__What the task asks__
Scan the entries for "document". Every line that holds it is to be copied.
Record set Block Start
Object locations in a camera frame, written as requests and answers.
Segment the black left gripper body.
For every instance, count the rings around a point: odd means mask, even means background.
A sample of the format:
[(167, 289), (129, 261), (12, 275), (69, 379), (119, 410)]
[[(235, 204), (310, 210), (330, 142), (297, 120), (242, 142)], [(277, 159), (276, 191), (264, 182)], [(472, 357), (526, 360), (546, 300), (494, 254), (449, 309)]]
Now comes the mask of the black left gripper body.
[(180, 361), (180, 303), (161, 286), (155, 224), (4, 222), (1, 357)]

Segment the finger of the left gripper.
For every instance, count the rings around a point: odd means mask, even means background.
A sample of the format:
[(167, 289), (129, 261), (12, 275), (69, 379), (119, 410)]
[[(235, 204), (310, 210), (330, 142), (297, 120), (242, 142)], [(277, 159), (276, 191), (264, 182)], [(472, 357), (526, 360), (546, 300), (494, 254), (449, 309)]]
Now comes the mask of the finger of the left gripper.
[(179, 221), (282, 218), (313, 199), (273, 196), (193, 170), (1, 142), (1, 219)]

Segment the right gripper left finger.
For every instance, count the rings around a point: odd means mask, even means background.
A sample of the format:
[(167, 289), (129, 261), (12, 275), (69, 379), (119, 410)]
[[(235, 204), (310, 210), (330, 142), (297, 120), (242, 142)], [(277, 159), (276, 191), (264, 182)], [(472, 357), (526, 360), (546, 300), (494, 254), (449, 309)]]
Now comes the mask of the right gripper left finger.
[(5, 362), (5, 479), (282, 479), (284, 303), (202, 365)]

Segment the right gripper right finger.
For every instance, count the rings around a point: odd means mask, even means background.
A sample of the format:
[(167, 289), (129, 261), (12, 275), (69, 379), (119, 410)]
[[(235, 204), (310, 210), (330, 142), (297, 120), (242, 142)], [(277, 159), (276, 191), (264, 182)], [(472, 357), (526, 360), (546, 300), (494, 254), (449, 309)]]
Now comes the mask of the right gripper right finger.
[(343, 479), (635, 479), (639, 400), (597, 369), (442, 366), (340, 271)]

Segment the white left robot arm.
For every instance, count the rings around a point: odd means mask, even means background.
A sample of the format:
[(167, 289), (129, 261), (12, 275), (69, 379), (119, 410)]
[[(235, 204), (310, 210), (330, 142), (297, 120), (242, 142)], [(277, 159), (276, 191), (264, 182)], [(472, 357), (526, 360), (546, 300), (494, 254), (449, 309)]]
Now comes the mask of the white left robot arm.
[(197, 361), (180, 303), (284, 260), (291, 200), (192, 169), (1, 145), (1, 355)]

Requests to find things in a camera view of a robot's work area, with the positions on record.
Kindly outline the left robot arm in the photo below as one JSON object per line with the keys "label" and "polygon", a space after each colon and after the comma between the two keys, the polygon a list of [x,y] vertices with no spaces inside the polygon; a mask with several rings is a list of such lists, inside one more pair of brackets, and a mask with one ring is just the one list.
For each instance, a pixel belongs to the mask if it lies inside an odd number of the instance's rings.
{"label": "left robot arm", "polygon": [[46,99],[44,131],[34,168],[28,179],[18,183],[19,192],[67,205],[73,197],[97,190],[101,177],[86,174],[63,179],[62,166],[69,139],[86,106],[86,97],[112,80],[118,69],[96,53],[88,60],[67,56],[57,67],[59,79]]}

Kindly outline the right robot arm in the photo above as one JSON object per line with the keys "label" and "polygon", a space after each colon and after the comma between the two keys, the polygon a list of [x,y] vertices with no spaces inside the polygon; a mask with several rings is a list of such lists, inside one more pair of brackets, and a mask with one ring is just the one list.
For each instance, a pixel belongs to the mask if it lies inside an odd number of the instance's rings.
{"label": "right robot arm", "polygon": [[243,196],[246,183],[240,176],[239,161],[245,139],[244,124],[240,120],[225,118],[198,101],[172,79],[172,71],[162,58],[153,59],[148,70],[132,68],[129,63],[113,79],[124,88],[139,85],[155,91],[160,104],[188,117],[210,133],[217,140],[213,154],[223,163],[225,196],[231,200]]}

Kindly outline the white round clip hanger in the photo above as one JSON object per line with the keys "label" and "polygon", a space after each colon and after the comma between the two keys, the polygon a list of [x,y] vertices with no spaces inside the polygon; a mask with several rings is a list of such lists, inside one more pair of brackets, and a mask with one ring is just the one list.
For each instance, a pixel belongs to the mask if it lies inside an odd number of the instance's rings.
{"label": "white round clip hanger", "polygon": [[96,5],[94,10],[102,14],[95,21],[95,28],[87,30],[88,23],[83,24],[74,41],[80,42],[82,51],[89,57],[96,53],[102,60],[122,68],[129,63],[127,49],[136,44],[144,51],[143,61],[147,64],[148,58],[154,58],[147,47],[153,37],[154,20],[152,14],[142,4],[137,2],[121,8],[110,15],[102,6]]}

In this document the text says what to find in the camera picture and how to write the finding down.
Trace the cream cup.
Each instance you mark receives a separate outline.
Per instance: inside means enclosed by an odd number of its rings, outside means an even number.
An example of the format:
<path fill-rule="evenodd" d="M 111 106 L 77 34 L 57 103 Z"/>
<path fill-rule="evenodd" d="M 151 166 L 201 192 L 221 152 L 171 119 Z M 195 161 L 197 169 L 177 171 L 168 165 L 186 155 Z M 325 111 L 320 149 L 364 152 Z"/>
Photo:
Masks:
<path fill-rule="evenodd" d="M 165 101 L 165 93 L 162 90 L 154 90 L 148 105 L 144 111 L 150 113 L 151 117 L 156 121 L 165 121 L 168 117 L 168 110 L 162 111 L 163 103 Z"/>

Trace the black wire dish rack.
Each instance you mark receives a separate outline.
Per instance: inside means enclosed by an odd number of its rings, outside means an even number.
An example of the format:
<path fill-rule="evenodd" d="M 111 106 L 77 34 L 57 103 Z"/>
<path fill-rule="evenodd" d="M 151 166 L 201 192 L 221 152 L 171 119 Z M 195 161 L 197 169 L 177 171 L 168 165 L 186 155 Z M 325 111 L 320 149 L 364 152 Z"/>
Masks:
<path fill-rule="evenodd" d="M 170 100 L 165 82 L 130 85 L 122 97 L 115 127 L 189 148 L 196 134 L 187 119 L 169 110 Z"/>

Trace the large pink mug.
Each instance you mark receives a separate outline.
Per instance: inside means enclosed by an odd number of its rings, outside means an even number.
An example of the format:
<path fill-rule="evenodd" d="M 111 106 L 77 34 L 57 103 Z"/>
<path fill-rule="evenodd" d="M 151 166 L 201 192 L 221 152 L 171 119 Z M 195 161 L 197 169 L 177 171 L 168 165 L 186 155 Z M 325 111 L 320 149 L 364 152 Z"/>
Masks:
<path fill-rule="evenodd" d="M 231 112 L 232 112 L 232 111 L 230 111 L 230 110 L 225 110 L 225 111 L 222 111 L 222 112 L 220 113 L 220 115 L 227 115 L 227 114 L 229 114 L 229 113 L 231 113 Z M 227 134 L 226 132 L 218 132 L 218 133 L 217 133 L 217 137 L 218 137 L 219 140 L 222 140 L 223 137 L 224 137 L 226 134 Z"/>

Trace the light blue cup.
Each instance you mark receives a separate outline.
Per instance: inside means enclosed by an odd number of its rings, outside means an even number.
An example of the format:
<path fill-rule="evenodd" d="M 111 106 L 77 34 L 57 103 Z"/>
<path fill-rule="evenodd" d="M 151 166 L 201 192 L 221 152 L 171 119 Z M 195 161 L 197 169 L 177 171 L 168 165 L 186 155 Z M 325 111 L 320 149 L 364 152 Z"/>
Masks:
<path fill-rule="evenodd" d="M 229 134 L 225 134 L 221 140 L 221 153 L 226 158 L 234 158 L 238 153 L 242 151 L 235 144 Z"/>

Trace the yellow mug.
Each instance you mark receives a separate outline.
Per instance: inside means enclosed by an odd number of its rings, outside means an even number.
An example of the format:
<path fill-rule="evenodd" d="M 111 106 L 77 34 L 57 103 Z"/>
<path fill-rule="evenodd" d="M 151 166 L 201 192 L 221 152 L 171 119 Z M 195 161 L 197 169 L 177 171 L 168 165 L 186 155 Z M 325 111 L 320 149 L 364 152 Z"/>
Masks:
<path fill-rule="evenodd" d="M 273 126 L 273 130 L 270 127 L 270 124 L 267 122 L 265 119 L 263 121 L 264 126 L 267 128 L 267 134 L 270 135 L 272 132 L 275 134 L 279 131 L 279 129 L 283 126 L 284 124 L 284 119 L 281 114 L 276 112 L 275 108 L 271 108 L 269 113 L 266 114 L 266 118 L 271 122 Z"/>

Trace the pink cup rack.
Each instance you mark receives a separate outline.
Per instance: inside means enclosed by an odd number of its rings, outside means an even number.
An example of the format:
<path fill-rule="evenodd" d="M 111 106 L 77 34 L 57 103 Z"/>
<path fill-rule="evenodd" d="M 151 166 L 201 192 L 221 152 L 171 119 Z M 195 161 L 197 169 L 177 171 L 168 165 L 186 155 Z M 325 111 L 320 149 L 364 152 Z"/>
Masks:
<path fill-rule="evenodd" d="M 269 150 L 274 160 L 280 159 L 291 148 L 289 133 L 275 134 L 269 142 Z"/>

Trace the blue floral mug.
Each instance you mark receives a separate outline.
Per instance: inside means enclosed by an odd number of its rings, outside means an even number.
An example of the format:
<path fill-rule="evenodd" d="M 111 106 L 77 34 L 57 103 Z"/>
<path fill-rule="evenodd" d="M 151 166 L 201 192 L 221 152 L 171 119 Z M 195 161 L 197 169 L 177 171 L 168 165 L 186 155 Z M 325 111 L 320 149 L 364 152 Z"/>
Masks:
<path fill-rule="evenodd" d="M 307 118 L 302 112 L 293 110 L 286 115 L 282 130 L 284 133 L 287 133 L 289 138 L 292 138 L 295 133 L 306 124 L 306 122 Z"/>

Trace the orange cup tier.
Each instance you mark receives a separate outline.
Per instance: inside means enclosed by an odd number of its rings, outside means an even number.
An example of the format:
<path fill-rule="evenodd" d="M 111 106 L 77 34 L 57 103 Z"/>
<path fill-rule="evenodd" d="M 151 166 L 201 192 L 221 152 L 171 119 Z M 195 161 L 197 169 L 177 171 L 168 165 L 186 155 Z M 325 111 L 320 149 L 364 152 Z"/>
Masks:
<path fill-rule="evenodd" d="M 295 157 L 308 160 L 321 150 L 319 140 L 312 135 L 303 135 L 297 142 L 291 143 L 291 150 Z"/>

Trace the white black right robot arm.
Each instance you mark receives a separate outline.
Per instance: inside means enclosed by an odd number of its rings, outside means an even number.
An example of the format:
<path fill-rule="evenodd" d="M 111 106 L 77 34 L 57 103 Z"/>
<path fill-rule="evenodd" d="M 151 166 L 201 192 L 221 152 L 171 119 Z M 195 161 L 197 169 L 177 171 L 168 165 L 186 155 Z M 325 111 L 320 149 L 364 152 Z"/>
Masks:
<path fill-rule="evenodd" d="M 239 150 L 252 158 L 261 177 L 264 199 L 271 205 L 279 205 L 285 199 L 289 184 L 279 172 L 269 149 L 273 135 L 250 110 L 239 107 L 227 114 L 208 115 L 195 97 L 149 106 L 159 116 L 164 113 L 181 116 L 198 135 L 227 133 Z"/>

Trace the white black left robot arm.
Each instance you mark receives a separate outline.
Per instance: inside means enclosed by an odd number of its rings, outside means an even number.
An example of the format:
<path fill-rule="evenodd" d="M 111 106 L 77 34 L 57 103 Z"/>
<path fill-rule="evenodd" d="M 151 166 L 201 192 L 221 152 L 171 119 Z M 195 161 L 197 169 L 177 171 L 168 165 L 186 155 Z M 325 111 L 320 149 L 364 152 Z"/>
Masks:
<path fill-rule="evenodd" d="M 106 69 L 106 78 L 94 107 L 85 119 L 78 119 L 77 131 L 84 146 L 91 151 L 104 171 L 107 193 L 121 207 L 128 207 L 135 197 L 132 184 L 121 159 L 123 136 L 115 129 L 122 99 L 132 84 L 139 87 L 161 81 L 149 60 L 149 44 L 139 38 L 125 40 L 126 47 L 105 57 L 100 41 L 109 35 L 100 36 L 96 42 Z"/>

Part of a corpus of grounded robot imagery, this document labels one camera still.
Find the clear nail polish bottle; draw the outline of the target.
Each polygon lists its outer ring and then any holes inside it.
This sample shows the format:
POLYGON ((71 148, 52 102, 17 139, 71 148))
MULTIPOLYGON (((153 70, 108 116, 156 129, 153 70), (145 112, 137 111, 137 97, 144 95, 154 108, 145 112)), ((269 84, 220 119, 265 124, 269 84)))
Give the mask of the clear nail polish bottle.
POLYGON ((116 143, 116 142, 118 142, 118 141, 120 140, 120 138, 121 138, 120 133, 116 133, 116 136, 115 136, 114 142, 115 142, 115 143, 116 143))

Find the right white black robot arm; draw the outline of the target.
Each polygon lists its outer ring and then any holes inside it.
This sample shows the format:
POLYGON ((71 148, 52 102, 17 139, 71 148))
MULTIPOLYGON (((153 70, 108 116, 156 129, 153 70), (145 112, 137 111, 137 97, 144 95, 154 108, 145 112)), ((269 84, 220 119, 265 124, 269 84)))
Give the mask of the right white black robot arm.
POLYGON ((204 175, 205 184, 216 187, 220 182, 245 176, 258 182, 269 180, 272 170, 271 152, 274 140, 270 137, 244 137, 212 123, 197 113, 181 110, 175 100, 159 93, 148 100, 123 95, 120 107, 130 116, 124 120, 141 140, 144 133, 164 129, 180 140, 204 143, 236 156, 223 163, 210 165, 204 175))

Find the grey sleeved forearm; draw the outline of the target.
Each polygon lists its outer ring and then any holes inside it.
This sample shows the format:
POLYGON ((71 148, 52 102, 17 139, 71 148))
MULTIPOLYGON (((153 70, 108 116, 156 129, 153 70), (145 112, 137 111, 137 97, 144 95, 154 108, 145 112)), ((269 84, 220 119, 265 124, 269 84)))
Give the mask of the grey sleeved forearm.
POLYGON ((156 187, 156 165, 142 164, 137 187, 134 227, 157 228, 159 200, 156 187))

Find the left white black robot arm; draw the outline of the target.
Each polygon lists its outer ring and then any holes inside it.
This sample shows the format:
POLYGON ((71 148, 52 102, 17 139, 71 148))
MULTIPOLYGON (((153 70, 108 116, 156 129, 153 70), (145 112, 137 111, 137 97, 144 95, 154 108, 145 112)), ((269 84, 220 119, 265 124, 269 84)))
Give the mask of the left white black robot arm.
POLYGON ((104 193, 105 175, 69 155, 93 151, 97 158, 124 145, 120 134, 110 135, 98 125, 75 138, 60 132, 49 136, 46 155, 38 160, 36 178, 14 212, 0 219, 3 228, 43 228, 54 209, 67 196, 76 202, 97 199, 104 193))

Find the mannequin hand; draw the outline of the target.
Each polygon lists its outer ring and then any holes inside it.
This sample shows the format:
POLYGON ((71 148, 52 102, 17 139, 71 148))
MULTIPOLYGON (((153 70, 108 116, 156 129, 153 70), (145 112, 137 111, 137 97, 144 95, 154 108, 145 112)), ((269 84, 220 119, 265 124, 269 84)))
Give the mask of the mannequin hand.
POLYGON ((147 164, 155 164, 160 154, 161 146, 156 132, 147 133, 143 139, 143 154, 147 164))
Record set Block End
__Solution for this exercise__
In this document the text says what to find in the camera picture and how to write the finding down.
Part of a corpus of grounded robot imagery, this document labels one camera still.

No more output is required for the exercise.